Цифра недели: 8,25%

Три вещи могут свести человека с ума – любовь, тщеславие и изучение проблем денежного обращения, как выразился почти 100 лет назад английский банкир Уолтер Лиф. С тех пор как ЦБ изменил политику, переходя от контроля за курсом рубля к управлению ликвидностью через ставки (и, надо сказать, это, пожалуй, единственное позитивное институциональное изменение в России после кризиса), интерпретация сообщений регулятора весьма разнообразила аналитикам трудовые будни. Месяц назад ЦБ отмечал «охлаждение экономической активности», а теперь пишет о «постепенном охлаждении экономической активности». Если научиться правильно толковать разницу, то можно предугадывать действия регулятора – ждать ли от него ужесточения условий предоставления денег или наоборот. Точно так же пристальный взгляд изучает сообщения ФРС и ЕЦБ.

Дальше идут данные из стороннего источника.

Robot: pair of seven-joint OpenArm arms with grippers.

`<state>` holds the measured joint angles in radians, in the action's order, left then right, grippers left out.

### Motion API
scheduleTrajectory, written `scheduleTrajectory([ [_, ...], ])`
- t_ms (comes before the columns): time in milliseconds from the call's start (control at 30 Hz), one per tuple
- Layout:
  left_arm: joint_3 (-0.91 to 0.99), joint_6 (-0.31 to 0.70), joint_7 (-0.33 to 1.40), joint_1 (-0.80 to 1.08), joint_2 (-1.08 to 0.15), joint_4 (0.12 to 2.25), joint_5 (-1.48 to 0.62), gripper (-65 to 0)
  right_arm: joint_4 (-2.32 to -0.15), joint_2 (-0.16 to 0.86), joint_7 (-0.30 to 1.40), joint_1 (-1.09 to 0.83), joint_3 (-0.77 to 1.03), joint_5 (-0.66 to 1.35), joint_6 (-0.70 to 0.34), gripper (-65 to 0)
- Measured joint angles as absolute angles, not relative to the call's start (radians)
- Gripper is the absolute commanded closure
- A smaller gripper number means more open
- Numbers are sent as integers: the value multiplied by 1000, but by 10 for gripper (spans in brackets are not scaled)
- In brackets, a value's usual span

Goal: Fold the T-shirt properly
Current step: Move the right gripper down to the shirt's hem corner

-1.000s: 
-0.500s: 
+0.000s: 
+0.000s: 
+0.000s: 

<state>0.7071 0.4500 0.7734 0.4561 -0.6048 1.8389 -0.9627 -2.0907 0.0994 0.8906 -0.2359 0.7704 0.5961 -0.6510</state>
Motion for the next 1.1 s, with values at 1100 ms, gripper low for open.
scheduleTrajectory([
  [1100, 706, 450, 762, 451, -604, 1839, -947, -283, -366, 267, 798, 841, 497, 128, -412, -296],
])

Но на этом сходство ЦБ с «большими» центробанками заканчивается, потому что дальше начинается различие условий.

Уровень ставок диктует цену денег для банков, она определяет стоимость кредита предприятиям, что влияет на рост или сокращение внутреннего спроса и, соответственно, темпов экономики, – это очень схематичный ответ на вопрос о том, что определяют ставки (и другие инструменты) центробанка. Важная переменная в этом «уравнении» – инфляция, вот ее центробанки и пытаются контролировать. После того как в 1980-х ФРС, увлекшись борьбой с инфляцией, посадила экономику США, к мандату американского центробанка о контроле над инфляцией добавился еще контроль за экономическим ростом. Регулируя объем денег, ФРС влияет на динамику инфляции и темпов экономики, своими решениями формируя у экономических агентов определенные ожидания.

Гарантией того, что ожидания являются управляемыми, служит уровень сложившегося доверия политике монетарных властей.

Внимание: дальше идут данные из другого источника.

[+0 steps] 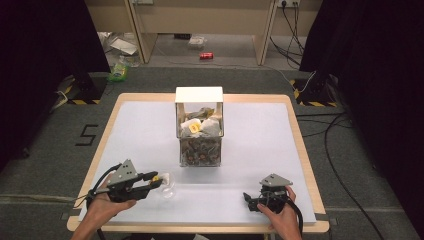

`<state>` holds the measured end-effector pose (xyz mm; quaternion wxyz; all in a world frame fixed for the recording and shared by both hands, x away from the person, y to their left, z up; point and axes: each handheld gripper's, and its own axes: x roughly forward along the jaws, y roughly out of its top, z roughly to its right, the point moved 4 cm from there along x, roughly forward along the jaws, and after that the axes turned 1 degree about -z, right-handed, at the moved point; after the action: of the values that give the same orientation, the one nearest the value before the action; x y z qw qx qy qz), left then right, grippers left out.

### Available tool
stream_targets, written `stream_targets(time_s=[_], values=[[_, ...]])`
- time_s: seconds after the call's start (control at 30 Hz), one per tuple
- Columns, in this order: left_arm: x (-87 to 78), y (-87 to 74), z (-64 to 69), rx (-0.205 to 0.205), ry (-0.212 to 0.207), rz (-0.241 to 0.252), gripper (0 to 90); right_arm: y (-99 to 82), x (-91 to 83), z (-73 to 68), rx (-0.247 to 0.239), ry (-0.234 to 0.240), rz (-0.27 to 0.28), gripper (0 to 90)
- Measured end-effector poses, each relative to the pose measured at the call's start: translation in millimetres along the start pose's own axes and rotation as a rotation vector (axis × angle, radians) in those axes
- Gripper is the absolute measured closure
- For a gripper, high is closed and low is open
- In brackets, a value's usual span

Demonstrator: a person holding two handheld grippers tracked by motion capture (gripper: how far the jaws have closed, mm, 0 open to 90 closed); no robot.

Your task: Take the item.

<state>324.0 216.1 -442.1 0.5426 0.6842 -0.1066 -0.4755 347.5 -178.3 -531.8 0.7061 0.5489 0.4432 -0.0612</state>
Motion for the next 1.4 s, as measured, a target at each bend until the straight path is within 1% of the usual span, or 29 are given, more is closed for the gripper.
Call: stream_targets(time_s=[0.2, 0.3, 0.5, 0.8, 0.93, 1.17, 1.4], values=[[2.6, 0.6, 0.3, 0.008, 0.004, -0.013, 64.1, 0.0, 0.0, 0.0, -0.001, 0.0, 0.0, 3.6], [3.1, 1.1, 0.1, 0.009, 0.007, -0.011, 63.2, 0.0, 0.0, 0.1, 0.0, 0.0, 0.0, 3.6], [5.9, 1.6, 0.9, 0.011, 0.001, -0.017, 59.8, -0.1, 0.0, 0.1, 0.0, 0.0, 0.0, 3.6], [8.2, 3.6, 1.4, 0.017, 0.013, -0.021, 56.1, 0.0, 0.0, 0.0, 0.001, 0.001, 0.0, 3.6], [9.1, 5.6, 0.8, 0.01, 0.014, -0.02, 52.6, 0.0, 0.0, 0.1, 0.001, 0.0, 0.0, 3.6], [8.6, 9.4, 0.2, -0.007, 0.01, -0.003, 46.1, -0.1, 0.0, 0.1, 0.0, 0.0, 0.0, 3.6], [7.2, 10.7, -2.0, -0.025, 0.01, 0.009, 42.1, 0.0, 0.0, 0.0, 0.003, 0.001, -0.001, 3.6]])
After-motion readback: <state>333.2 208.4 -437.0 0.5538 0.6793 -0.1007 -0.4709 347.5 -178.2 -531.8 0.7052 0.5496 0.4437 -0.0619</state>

ЦБ России тоже пытается принимать решения, исходя из компромисса между темпами экономики и инфляции, хотя формально не отвечает ни за то ни за другое: и по закону о ЦБ, и по Конституции его цель и функция – защита и обеспечение устойчивости рубля. А инфляционные ожидания в России формируются в основном прошлой динамикой: если цены быстро росли – значит, так и продолжат (в США, к примеру, распространенность подобных ожиданий вдвое ниже, проанализировали во ВШЭ). Это первое различие. Второе – особенности структуры экономики: низкая конкуренция рынков, бюрократическая нагрузка, влияние монополий. Например, власти решили помочь «Газпрому» и повысить тариф на газ на 15%, а ЦБ прописали снизить инфляцию и сформировать экономике длинные деньги.

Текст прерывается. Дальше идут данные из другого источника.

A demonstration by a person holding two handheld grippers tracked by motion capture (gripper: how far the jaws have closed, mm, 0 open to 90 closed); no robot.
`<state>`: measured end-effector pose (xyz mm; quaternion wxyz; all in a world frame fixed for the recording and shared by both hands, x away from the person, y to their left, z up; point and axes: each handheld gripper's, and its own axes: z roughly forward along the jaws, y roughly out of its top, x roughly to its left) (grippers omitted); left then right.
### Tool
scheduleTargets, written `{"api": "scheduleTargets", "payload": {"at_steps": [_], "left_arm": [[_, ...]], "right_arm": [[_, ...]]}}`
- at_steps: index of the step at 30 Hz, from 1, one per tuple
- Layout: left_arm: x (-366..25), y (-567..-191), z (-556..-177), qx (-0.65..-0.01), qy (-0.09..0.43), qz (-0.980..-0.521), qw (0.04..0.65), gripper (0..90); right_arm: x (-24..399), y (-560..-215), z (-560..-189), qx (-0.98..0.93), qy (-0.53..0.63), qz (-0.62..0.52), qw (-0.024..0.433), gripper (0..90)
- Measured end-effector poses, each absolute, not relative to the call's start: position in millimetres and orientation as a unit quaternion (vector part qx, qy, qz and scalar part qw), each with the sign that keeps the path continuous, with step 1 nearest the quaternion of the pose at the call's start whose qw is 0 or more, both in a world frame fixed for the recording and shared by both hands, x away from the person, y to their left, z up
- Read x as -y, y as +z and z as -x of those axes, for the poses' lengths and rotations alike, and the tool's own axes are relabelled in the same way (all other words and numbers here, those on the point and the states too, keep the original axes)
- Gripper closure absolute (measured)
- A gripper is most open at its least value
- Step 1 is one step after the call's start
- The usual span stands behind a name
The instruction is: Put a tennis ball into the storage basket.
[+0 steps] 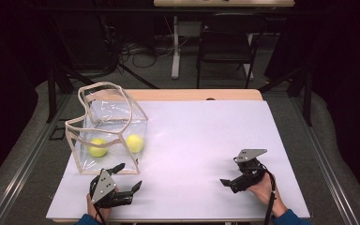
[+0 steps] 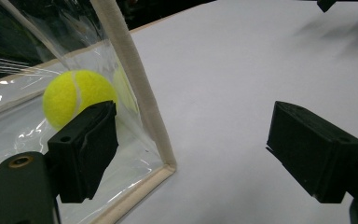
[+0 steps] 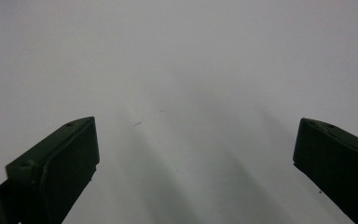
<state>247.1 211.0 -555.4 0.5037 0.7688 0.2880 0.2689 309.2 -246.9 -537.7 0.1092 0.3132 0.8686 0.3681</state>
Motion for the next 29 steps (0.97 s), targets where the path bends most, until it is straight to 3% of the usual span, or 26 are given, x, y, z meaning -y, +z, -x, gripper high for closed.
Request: {"api": "scheduleTargets", "payload": {"at_steps": [29], "left_arm": [[-211,-555,-246,-0.290,0.272,-0.768,0.502,16.0]], "right_arm": [[270,-552,-283,-0.859,0.362,-0.338,0.132,0.0]]}}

Отсюда различие третье – степень независимости ЦБ (не столько юридической, сколько фактической) и уровень идиосинкразии, вызываемый рассогласованностью действий и задач правительства. Чем выше степень автономии регулятора, тем ниже темпы инфляции, пришли к выводу экономисты Робин Бэйд и Майкл Паркин, проанализировав 12 стран ОЭСР; согласно исследованию Института Гайдара, проведенному два года назад, по уровню автономии ЦБ России – твердый троечник. В таких условиях вопрос о доверии ставится не перед ЦБ, а перед системой госуправления как таковой.